== WHAT YOU NEED TO DO ==
Out of the records below, copy all lines in which the word "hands" occurs.
- - - - - - -
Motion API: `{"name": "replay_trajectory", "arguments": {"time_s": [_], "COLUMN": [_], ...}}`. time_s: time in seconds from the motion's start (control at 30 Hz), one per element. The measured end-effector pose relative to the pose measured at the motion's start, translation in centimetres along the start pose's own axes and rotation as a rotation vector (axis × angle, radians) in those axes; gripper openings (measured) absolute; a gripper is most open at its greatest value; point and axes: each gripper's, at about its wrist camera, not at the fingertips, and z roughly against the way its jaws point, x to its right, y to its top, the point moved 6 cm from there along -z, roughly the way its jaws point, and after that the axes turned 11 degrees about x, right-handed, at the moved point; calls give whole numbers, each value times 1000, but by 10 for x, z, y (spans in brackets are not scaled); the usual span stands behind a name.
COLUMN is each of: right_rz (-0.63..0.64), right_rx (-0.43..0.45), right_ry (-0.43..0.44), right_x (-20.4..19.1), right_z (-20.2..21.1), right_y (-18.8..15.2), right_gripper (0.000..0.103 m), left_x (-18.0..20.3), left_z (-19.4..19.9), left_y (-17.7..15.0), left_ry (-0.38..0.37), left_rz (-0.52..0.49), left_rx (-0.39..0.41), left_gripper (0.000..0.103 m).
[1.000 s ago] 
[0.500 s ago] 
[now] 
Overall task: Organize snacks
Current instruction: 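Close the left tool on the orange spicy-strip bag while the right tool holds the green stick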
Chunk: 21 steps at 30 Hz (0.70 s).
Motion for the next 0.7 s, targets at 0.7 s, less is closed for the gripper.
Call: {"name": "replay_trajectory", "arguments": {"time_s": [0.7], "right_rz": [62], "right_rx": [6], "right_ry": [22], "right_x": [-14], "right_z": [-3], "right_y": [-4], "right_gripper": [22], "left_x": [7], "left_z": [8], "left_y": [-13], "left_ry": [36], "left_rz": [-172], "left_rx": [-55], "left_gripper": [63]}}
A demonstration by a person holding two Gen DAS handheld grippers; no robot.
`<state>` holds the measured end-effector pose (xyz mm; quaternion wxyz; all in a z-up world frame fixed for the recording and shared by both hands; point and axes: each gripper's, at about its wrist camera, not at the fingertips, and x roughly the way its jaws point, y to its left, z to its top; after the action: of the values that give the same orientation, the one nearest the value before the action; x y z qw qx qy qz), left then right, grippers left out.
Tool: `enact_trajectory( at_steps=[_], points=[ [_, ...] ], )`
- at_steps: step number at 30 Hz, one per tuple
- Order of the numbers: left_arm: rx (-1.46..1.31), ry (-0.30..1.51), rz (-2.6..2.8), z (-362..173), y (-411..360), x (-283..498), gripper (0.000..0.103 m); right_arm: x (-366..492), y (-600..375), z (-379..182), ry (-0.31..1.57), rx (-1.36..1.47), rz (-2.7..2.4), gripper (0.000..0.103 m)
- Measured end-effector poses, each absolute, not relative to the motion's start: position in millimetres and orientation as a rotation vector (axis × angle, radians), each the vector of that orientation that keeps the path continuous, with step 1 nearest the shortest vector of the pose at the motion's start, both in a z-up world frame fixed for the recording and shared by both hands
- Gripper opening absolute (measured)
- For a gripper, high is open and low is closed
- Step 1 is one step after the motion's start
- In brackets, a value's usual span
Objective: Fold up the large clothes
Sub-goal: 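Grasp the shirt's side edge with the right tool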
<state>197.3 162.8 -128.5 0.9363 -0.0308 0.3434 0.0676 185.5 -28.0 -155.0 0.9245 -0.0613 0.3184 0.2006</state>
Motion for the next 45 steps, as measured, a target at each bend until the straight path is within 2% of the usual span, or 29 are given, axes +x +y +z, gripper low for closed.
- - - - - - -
== OUTPUT OF THE EXERCISE ==
`<state>` holds the measured end-effector pose (xyz mm; quaternion wxyz; all in a z-up world frame fixed for the recording and shared by both hands; point and axes: each gripper's, at about its wrist camera, not at the fingertips, and x roughly the way its jaws point, y to its left, z to its top; after the action: of the values that give the same orientation, the one nearest the value before the action; x y z qw qx qy qz), left then right, grippers left out.
- Measured end-effector poses, each absolute, not relative to the motion's start: position in millimetres and orientation as a rotation vector (axis × angle, radians), each the vector of that orientation that keeps the path continuous, with step 1 nearest the shortest vector of the pose at the motion's start, both in a z-up world frame fixed for the recording and shared by both hands

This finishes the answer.